01.24.2018

On November 29th, 2017, the Supreme Court of the United States heard oral arguments in the case of Carpenter v. United States. The primary issue at stake is whether or not law enforcement officers must obtain a warrant before searching through historical cell phone site location information held by third parties. In this article, our experienced Raleigh criminal defense attorneys offer an analysis of the key facts of this case.

Understanding the Case: Carpenter v. United States

Background Facts


In 2011, police arrested four men for allegedly taking part in a series of armed robberies. The crimes occurred throughout the Detroit metropolitan area. Upon interrogation, one of the suspects offered a confession. He agreed to give law enforcement officers access to his cell phone.
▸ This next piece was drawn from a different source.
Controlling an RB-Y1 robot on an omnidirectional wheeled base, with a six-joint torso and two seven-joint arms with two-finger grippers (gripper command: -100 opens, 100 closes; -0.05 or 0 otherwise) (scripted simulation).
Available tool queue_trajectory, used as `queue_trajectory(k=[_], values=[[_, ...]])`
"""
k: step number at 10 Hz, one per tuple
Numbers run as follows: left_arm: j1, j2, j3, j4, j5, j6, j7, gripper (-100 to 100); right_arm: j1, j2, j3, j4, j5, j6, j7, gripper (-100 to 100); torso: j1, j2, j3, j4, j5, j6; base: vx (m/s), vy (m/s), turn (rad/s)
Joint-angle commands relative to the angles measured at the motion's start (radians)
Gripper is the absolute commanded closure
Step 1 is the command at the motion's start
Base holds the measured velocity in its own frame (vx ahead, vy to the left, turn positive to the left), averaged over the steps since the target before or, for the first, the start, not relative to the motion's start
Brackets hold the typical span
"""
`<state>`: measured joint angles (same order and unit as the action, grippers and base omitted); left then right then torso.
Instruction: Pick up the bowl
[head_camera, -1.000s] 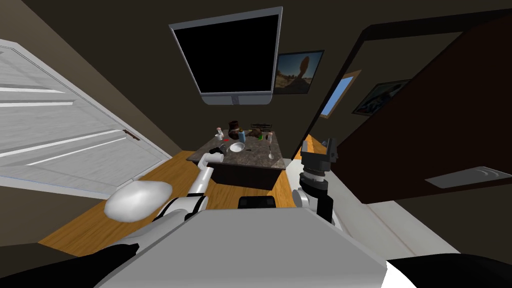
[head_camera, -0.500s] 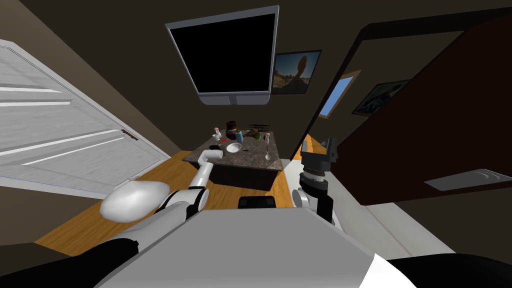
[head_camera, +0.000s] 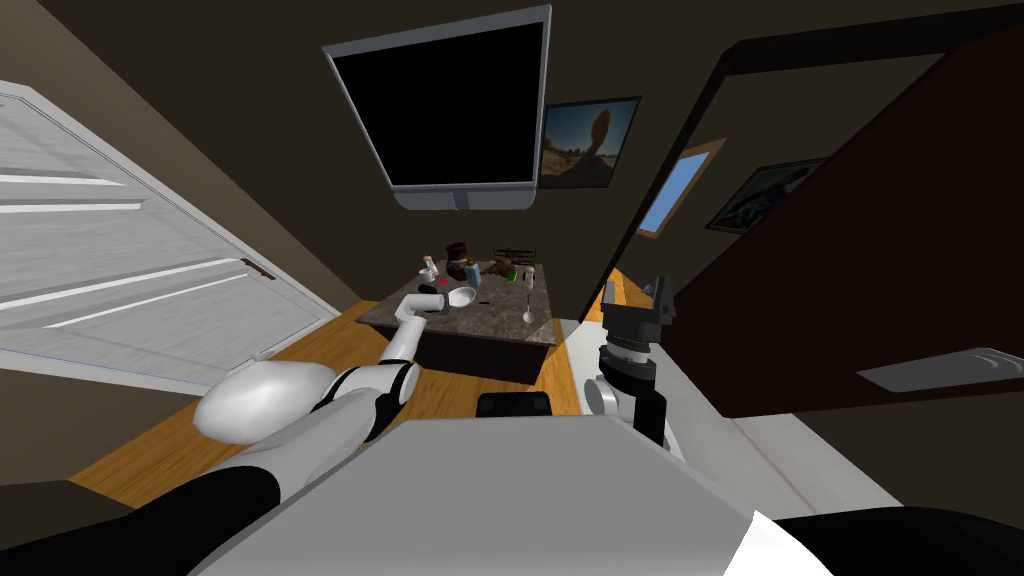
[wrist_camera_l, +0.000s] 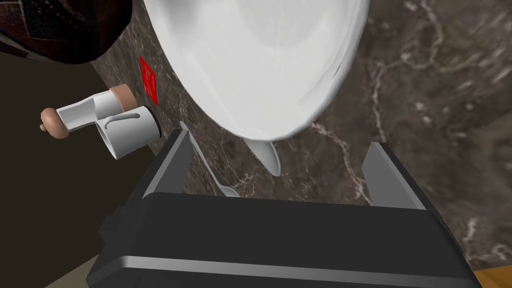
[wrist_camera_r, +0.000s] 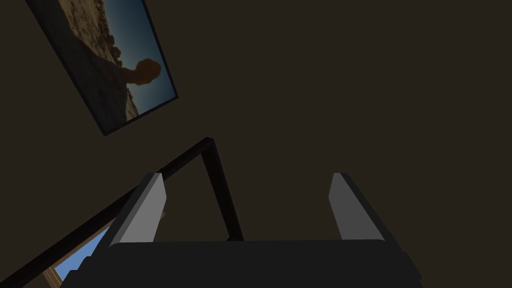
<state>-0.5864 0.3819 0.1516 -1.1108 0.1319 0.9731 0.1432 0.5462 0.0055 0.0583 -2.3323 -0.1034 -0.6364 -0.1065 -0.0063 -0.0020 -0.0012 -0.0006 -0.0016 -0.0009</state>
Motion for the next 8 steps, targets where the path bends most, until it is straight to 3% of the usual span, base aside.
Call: queue_trajectory(k=[1,3,4,8], values=[[-0.008,0.003,0.004,0.009,0.002,0.029,0.001,-100,0.000,0.000,0.000,0.000,0.000,0.000,0.000,0,0.000,0.000,0.000,0.000,0.000,0.000,0.020,-0.075,0.014],[-0.059,0.019,0.019,0.070,0.013,0.091,-0.002,-100,0.000,0.000,0.000,0.000,0.000,0.000,0.000,0,0.001,0.000,0.000,0.000,0.000,0.000,0.041,-0.101,0.042],[-0.059,0.019,0.019,0.078,0.013,0.091,-0.002,-100,0.000,0.000,0.000,0.000,0.000,0.000,0.000,0,-0.001,-0.001,-0.001,0.000,0.000,0.000,0.051,-0.101,0.020],[-0.132,0.042,0.041,0.176,0.028,0.179,-0.006,-100,0.000,0.000,0.000,0.000,0.000,0.000,0.000,0,-0.002,0.000,0.000,0.000,0.000,0.000,0.029,-0.117,0.037]])
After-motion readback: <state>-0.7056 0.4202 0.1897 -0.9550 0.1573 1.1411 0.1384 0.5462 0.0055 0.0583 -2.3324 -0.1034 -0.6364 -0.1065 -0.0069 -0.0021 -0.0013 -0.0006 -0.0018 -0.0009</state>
He also gave officers the cell phone contact information for the alleged co-conspirators.

The law enforcement officers took that information and used it to apply for magistrate orders to get ‘transactional records’ for the associated phone numbers. Transactional records include information such as the date and time of phone calls and the approximate location of the cell phone during calls. Magistrate judges have the authority to issue these orders under the Stored Communications Act.

The Legal Issue

A magistrate order issued under the stored communications act is not the same thing as a search warrant. To a magistrate order, law enforcement officers must only show that there are reasonable grounds to believe that the information being sought is “relevant and material to an ongoing criminal investigation”. This is a much lower standard than the fourth amendment’s standard of probable cause. The question in Carpenter v. United States is as: Does the warrantless search and seizure of cell site location data violate the Fourth Amendment?
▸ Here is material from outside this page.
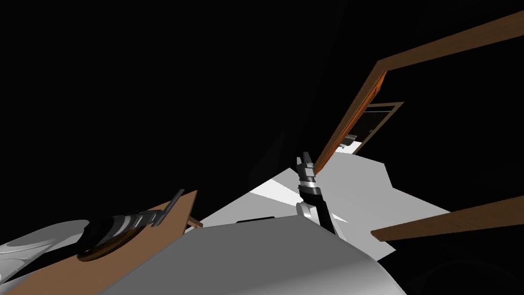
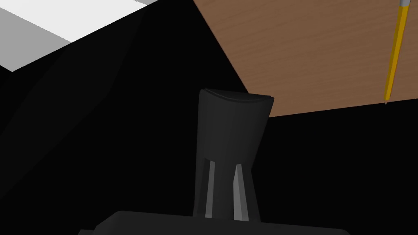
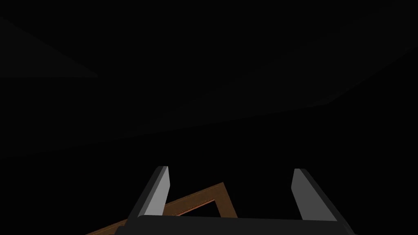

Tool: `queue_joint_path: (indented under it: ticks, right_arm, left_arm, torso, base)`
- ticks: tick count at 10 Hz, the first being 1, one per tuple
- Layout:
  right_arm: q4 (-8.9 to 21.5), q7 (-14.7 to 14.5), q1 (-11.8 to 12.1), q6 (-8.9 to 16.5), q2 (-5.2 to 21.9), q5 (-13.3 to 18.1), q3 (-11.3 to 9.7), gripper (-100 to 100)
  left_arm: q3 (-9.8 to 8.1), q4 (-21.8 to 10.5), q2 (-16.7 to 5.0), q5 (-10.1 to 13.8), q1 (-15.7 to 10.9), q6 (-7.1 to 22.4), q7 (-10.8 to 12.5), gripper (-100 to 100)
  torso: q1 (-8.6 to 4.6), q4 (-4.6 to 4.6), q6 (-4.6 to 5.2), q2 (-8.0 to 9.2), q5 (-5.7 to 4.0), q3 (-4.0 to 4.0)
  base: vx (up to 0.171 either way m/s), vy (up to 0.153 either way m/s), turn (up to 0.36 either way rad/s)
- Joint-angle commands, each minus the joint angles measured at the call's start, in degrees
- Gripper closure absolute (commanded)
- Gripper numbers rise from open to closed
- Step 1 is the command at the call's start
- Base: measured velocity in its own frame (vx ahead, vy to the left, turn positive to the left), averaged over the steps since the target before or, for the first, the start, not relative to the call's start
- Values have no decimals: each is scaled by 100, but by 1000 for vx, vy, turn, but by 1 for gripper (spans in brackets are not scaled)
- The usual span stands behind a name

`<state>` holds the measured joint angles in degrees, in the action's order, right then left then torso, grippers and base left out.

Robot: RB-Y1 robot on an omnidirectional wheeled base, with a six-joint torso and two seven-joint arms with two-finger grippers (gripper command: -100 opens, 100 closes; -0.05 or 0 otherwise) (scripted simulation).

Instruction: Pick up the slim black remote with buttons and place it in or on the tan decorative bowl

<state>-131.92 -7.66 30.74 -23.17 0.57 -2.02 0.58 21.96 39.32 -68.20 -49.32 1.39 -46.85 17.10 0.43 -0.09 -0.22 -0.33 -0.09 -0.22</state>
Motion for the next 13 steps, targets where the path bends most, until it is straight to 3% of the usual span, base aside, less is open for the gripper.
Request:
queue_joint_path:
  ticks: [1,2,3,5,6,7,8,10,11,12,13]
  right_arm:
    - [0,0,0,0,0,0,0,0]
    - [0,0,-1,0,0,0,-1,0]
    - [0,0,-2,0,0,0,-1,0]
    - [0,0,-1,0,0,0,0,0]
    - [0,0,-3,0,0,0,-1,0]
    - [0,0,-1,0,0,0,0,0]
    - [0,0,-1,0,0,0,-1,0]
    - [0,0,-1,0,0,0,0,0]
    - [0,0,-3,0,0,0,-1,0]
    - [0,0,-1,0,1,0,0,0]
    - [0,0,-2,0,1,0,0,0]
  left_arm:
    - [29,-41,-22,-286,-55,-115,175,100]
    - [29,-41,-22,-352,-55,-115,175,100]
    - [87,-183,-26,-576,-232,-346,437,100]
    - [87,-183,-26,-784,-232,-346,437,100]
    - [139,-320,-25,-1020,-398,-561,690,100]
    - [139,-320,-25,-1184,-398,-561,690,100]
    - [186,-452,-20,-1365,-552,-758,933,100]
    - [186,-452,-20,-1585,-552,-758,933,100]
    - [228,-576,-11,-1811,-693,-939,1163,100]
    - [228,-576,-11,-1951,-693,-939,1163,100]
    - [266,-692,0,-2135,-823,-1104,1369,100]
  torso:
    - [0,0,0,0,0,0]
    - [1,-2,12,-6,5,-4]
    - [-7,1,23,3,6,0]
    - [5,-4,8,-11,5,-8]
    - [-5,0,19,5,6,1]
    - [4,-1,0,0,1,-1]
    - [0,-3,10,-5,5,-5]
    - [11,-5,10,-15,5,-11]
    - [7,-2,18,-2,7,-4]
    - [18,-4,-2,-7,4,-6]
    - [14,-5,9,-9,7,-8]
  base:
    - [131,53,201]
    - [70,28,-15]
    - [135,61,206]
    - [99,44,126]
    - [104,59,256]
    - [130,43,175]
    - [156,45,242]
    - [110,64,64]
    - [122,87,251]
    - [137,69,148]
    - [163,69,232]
An Important SCOTUS Decision is Coming

In making its case before the nation’s highest court, the United States government relies on the Stored Communications Act, and Smith v. Maryland. This is a 1979 Supreme Court case. In it, the court determined that law enforcement officers could use a dialed number recorder without a warrant. The Smith court reasoned that in 1979 individuals did not have a reasonable expectation of privacy in the numbers that they dialed. This is because those individuals knew that they were voluntarily providing that information to the telephone company. The court applied the third-party disclosure doctrine which essentially means that any information that an individual voluntarily discloses to a third party is not subject to the fourth amendment.

On the other side, the American Civil Liberties Union (ACLU) argues that cell phones have become so intertwined with modern life that users now have a reasonable expectation of privacy, even though individuals voluntarily provide the data to third-party cell providers because cell phones transmit so much of sensitive data from the everyday use. Historical cell site data now contains location information that police use to retroactively determine where a caller’s location during a call. This level of detailed information was not available in 1979. Under the ACLU’s argument, the Fourth Amendment protects cell data. The Supreme Court decision, which they will announce by the end of the term in June of 2018, has the potential to fundamentally alter criminal procedure and the way police and prosecutors investigate and prosecute criminal cases.
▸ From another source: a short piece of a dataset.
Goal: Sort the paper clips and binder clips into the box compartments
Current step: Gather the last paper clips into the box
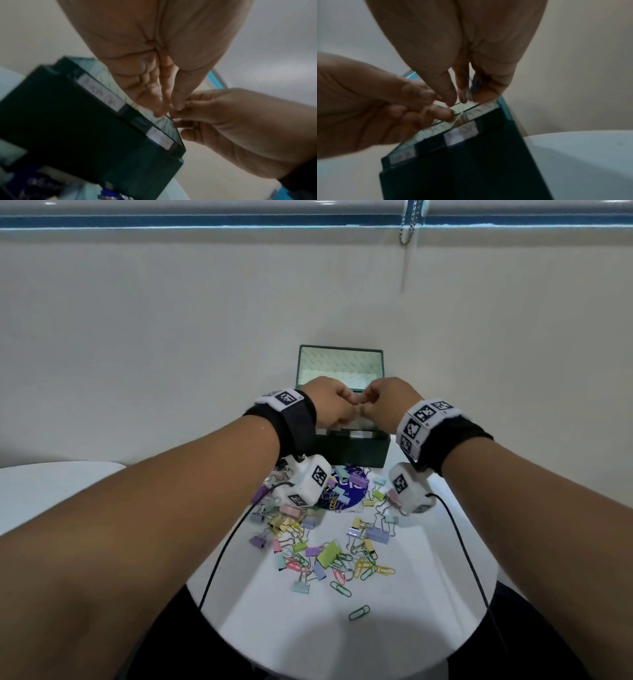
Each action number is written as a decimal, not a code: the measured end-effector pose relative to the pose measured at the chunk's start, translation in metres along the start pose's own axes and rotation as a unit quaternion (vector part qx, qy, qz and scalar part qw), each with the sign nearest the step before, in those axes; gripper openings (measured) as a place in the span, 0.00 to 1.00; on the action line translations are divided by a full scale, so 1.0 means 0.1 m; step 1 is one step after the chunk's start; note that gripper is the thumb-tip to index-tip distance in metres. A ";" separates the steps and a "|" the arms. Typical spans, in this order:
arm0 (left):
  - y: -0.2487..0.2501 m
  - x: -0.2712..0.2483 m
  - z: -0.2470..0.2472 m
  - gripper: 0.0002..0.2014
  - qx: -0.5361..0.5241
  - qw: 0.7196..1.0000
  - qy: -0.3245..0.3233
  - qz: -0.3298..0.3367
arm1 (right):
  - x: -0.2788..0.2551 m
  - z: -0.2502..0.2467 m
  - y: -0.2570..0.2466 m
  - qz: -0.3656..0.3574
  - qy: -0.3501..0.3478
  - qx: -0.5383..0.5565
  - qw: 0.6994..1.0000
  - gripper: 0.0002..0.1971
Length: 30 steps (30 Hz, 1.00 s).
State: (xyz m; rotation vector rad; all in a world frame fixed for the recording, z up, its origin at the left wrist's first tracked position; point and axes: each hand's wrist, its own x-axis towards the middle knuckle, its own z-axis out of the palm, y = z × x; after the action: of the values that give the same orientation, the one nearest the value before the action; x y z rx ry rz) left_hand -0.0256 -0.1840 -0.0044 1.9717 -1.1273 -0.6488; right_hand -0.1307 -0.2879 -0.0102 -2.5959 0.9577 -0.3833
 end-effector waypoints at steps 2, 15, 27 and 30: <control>-0.03 0.03 0.08 0.17 -0.077 0.996 -0.037 -0.028 | 0.05 -0.01 -0.03 -0.009 -0.034 -0.017 0.999 0.14; -0.34 -1.19 -0.06 0.03 0.285 0.943 -0.140 0.101 | -1.16 -0.11 0.14 -0.201 -0.208 -0.086 0.953 0.06; -0.58 -1.55 0.26 0.15 0.404 0.878 -0.208 0.148 | -1.71 0.29 0.23 -0.141 -0.256 -0.158 0.943 0.07; -0.61 -1.50 0.25 0.10 0.403 0.887 -0.176 0.139 | -1.72 0.30 0.24 -0.129 -0.255 -0.161 0.945 0.08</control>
State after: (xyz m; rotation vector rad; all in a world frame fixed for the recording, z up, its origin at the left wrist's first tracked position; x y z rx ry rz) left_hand -0.0863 -0.0421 -0.0594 2.3256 -2.1219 -0.4147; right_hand -0.2598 -0.1842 -0.0699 -2.8941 0.5309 0.4100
Do You Advice From a North Carolina Criminal Defense Lawyer?

Our legal team can help. At Tarlton & Polk, our North Carolina criminal defense attorneys have deep experience handling a wide variety of cases. To set up a fully confidential review of your situation, please contact us today. From our office in Raleigh, we represent clients throughout the Eastern District of North Carolina, including in Wake County, Durham County, and Johnston County.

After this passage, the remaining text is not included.